Line by line, repeat the material below exactly and leave the images out.
───── Provided data ─────
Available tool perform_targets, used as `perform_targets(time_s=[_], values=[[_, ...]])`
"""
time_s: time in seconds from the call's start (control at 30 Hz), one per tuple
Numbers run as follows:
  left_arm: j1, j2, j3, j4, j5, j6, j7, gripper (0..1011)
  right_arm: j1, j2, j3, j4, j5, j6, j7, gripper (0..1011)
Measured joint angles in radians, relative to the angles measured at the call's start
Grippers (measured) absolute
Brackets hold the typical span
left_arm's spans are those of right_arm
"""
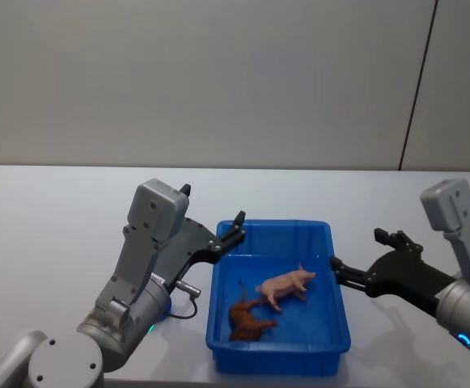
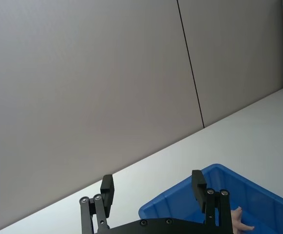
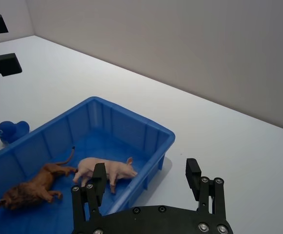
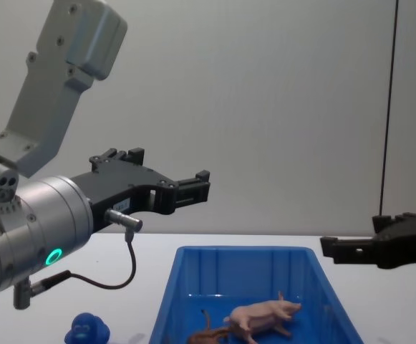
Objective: Pick up the two dolls from the table and place them into the box.
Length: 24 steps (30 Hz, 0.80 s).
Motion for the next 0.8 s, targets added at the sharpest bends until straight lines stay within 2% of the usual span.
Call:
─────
#### Answer box:
Available tool perform_targets, used as `perform_targets(time_s=[_], values=[[_, ...]])`
"""
time_s: time in seconds from the call's start (control at 30 Hz), one per tuple
Numbers run as follows:
  left_arm: j1, j2, j3, j4, j5, j6, j7, gripper (0..1011)
  right_arm: j1, j2, j3, j4, j5, j6, j7, gripper (0..1011)
Measured joint angles in radians, relative to the angles measured at the call's start
Grippers (measured) absolute
Brackets hold the typical span
left_arm's spans are those of right_arm
"""
Objective: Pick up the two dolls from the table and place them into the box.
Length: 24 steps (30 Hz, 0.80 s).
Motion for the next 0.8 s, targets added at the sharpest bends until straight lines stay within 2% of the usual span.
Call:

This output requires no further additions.